It’s Mother’s Day, and the third anniversary of the day my mom died. How like her to make her final exit at this time of year, ensuring we’d never thoughtlessly skip observing the day, or enjoy it too much without feeling some pangs of loss for her. When I was growing up she joked often about her plans to be “a burden” on her children in her old age. The timing of her death is a kind of extension of that running joke.
Three years ago, when my mom died, I wrote “I will miss her” — not much of a stretch, and of course it’s been true. I had grown accustomed to long phone conversations with her once or twice a week, as I commuted to and from my distant job (at Danger, where an important perk was free cell phone calls, which made the long commute more tolerable).

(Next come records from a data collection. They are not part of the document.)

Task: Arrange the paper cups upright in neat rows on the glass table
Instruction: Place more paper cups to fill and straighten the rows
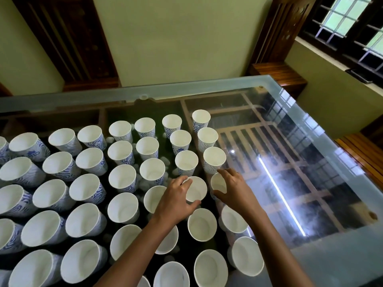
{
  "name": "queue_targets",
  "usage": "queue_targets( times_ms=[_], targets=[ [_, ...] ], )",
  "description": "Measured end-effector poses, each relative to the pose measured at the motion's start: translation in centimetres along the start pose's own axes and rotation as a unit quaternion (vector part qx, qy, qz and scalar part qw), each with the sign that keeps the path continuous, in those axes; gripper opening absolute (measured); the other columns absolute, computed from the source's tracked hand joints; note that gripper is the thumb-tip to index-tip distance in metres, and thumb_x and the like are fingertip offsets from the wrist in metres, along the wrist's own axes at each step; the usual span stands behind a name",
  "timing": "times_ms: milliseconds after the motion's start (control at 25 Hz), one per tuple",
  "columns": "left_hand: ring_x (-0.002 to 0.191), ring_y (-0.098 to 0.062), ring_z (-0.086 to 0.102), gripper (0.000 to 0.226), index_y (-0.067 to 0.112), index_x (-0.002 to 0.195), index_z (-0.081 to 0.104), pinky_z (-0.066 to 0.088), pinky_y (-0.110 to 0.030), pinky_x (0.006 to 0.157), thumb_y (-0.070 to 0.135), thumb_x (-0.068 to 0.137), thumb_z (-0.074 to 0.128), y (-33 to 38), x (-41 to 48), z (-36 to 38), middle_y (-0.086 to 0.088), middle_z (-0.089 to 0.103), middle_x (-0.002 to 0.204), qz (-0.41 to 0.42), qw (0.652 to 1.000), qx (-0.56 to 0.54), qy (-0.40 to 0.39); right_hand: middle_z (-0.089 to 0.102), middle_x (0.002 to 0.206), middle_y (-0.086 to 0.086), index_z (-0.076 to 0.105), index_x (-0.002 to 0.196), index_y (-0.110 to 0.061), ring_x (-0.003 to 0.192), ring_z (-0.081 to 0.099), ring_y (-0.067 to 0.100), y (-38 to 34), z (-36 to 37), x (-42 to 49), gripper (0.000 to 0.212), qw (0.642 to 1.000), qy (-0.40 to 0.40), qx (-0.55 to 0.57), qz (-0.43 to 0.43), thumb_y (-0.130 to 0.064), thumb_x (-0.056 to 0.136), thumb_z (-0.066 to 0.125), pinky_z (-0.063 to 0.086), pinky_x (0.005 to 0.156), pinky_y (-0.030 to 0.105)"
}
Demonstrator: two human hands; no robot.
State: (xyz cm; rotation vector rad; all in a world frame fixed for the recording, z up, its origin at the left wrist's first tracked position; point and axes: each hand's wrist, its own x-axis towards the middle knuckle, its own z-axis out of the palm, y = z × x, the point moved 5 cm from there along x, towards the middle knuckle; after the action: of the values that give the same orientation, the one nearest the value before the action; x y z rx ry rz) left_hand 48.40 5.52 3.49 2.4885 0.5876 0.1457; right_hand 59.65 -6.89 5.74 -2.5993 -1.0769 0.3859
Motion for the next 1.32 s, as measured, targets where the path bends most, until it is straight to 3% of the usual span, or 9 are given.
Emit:
queue_targets(
  times_ms=[320,640,840,1320],
  targets=[
    [0.128,-0.019,0.038,0.067,0.016,0.131,0.049,0.033,-0.030,0.105,0.045,0.075,0.068,0.1,0.5,-0.7,-0.003,0.043,0.140,0.008,1.000,-0.013,0.012,0.039,0.144,0.005,0.033,0.142,-0.018,0.130,0.037,0.022,-0.4,-0.6,0.1,0.069,1.000,0.011,0.009,-0.015,-0.036,0.084,0.065,0.039,0.101,0.031],
    [0.130,-0.019,0.035,0.065,0.018,0.133,0.047,0.033,-0.030,0.104,0.047,0.078,0.065,-1.2,6.4,-2.8,-0.002,0.040,0.143,-0.013,0.999,0.006,0.052,0.037,0.146,0.006,0.036,0.140,-0.015,0.132,0.035,0.022,-0.4,-2.1,6.2,0.067,0.999,0.043,0.022,-0.021,-0.033,0.083,0.066,0.035,0.105,0.030],
    [0.131,-0.018,0.032,0.067,0.019,0.133,0.045,0.030,-0.029,0.105,0.049,0.077,0.064,-1.8,7.9,-1.9,-0.001,0.038,0.145,-0.024,0.999,0.002,0.040,0.031,0.149,0.005,0.031,0.142,-0.016,0.136,0.030,0.023,-0.2,-1.2,8.3,0.070,1.000,0.009,0.008,-0.005,-0.037,0.084,0.064,0.032,0.108,0.032],
    [0.124,-0.016,0.034,0.063,0.017,0.132,0.047,0.033,-0.025,0.100,0.045,0.078,0.064,-1.7,7.6,-1.4,0.001,0.044,0.138,-0.007,0.999,0.005,0.052,0.037,0.144,0.006,0.033,0.142,-0.015,0.130,0.037,0.022,0.3,-1.2,7.7,0.068,1.000,-0.006,0.011,-0.025,-0.034,0.085,0.064,0.038,0.103,0.030]
  ],
)
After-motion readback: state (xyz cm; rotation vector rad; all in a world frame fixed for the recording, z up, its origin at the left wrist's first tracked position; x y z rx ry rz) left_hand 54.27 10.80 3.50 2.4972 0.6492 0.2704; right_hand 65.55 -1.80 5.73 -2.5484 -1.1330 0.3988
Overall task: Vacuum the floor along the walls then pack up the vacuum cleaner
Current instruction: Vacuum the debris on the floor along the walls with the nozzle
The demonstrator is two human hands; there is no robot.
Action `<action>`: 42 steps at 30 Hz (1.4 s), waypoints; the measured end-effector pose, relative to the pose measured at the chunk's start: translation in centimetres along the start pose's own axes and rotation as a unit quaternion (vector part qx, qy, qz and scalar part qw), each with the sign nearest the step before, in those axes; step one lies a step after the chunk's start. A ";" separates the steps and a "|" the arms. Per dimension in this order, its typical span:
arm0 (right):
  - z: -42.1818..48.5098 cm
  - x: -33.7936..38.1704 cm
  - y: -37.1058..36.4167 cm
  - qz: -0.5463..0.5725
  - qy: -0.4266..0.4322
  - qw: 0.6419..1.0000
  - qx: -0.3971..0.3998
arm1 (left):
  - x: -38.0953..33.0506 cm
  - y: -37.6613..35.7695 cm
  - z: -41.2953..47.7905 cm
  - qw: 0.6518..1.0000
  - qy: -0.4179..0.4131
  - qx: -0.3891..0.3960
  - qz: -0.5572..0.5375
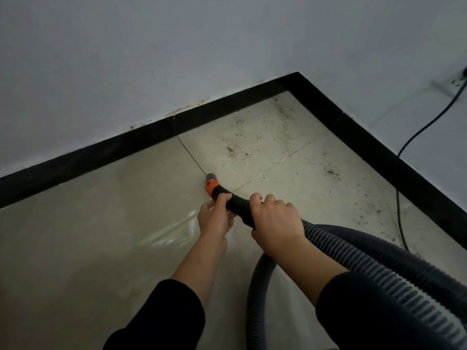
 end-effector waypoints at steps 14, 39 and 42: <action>-3.5 -5.0 -0.8 0.004 -0.011 0.999 0.039 | 3.9 -2.5 -3.7 0.999 0.031 0.021 0.026; -5.9 -8.4 0.0 0.026 0.054 0.994 0.093 | 4.5 -3.1 -8.6 0.994 0.102 0.027 0.009; -5.9 -8.5 0.4 0.030 0.084 0.990 0.106 | 4.6 -2.6 -9.2 0.994 0.107 0.008 0.008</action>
Point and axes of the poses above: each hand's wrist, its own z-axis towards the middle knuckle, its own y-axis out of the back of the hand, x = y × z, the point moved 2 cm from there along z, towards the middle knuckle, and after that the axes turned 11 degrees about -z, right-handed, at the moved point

In April, a few weeks before she died, I wrote my epic seven-part blog series “A boy and his dog,” which I was eager to share with my mom. She was a big fan of my writing and I was a big fan of her praise, which she had a lot of for my still-new blog. Little did I know that she had begun her final decline. She’d been in and out of hospitals and a nursing home for several weeks, but we still thought it was temporary and she’d be returning home before long. Meanwhile I offered to read my story to her over the phone, and was annoyed when she kept putting me off. I didn’t realize that her ability to focus on a story, or even remain on the phone for more than a couple of minutes, was at an end.
My long drive-time conversations were over, and soon the fun started to drain out of going to work at Danger. The most avid member of my writing audience was gone and soon I wasn’t writing quite as much. In spite of her joking, the only way in which my Mom ever was a burden was by being absent.